Developing New Methods for Comparing Treatments in Case-Control Studies

• Download Summary

What was the project about?

A randomized controlled trial, or RCT, is the best way to compare how well different treatments work to improve patients’ health. In RCTs, researchers assign patients to treatment groups by chance. But RCTs aren’t always an option due to high costs or ethical concerns. In these cases, researchers use other types of study designs such as

• Cohort studies, which look at patients’ data over time to see how a treatment affects the risk of a certain health event, such as a heart attack
• Case-control studies, which compare data from patients who did and didn’t have a certain health event

These designs often use data from health records to compare treatment results. In these studies, researchers use statistical methods to make results more like results from RCTs. Current methods work well for cohort studies but not for case-control studies.

In this study, the research team created and tested new methods and a guide to analyze case-control studies so that results would be more like results from an RCT.

What did the research team do?

The research team talked with researchers who do case-control studies. The team used what they learned to create the new methods and a guide. The guide explained how to use the new methods for case-control studies. The team then asked the researchers for feedback to improve the guide.

To test the guide and new methods, the research team used health records from patients receiving care at health systems in Washington State. The team did a case-control and cohort study to look at whether statins, a medicine to lower cholesterol, helped prevent heart attacks. Next, the team compared the results from previous RCTs of statins to results from

• The new methods for case-control studies
• Current methods for case-control studies
• Current methods for cohort studies

What were the results?

The guide had information on how to mimic an RCT with case-control data and how to set up data for analysis. The research team also created a computer program to analyze case-control data.

Compared with current methods for case-control and cohort studies, the new methods for case-control studies got more accurate results.

What were the limits of the project?

The new methods only work when researchers collect data at multiple time points. The research team tested the new methods using data for one treatment for heart attacks.

Future research could test if the new methods work for other health problems or treatments.
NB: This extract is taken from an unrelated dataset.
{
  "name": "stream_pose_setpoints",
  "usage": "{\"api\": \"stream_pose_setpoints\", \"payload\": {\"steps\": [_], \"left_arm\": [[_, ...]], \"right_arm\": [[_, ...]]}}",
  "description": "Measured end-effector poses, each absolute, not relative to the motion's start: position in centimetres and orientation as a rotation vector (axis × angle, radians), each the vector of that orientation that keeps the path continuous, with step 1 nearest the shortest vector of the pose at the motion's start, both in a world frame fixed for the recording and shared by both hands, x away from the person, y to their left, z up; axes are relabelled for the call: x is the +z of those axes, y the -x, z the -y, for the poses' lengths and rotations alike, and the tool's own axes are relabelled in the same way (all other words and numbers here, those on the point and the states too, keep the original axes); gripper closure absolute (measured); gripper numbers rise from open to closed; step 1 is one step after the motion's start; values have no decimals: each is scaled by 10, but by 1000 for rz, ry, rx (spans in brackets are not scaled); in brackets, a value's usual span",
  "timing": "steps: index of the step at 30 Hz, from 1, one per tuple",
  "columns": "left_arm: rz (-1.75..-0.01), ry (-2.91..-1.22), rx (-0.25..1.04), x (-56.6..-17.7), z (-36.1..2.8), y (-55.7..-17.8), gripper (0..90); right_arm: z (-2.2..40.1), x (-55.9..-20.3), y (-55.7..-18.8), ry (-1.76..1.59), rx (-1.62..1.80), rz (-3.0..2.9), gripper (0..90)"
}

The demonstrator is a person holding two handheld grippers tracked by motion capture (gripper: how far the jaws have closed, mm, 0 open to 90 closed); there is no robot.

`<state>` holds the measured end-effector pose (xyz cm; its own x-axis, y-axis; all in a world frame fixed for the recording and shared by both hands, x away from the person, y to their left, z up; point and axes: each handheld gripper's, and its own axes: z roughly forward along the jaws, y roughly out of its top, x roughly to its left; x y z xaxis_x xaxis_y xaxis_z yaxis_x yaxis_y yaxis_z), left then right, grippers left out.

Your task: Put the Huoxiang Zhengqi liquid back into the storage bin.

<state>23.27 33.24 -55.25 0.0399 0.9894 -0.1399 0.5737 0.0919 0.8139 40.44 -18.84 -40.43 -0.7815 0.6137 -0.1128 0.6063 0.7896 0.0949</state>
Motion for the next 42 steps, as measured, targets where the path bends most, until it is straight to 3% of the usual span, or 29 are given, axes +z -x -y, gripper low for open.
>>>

How can people use the results?

Researchers can use the guide and computer program when designing case-control studies.

Background

Randomized controlled trials (RCTs) are the optimal study design for testing treatment efficacy but sometimes, they are not viable due to cost or ethical considerations. In these situations, researchers use observational designs, such as cohort or case-control studies; these designs often use electronic medical record (EMR) data.

In case-control studies, researchers can validate data through record reviews and patient interviews with a small number of cases and controls, but this process is expensive for large cohort studies. Causal methods, or methods for estimating causal effects of treatments, do not exist for case-control studies, and conventional case-control analysis methods can lead to biased results. Researchers need to choose between using causal methods with potentially lower-quality data from a cohort design or using conventional methods with higher-quality data from a case-control design.

Objective

To reduce bias in comparative effectiveness research in case-control studies by developing causal methods that emulate the design and analysis of a hypothetical RCT, or a target trial

Study Design

Methods

The research team interviewed 20 investigators and data analysts with experience conducting case-control studies. Questions focused on replicability of a target trial in an observational study and preferred statistical programs and causal methods for case-control studies. Based on thematic analyses, the team developed a guideline for a new method of causal analysis that emulates a target trial using a case-control design. The team then interviewed the investigators and data analysts again to get feedback on the guideline.

Applying the guideline, the research team emulated a target trial of statin therapy for fatal or nonfatal myocardial infarction using a cohort design and a case-control design. Using EMR data from Kaiser Permanente Washington patients between 1993 and 2014, the team compared relative risks in terms of odds ratios and hazard ratios from conventional case-control analysis, causal cohort analysis, and the new causal case-control analysis to a previously published meta-analysis of RCTs of statin therapy.

Results

The guideline provided details on how to conceptualize the target trial, prepare the analytic data sets, and conduct the analyses. The research team also created a computer program for causal inference analysis in SAS, a type of statistical software.

Odds ratios from causal case-control methods were consistent with estimates from a meta-analysis of RCTs. However, hazard ratios from the cohort and odds ratios from a conventional case-control analysis were inconsistent with the estimates from the meta-analysis.

Limitations

The methods require time-varying data on eligibility, treatment, and factors affecting treatment choice and health outcomes. The methods do not apply to case-control studies that have measured such factors only at or just prior to the date of the health outcome. The research team tested the methods using data for one treatment for heart attacks.

Conclusions and Relevance

Emulating the design and analysis of a target trial using a case-control design reduced bias compared with conventional case-control analysis.

Future Research Needs

Future research could apply the methods to target trials of other medications or to evaluate other health outcomes.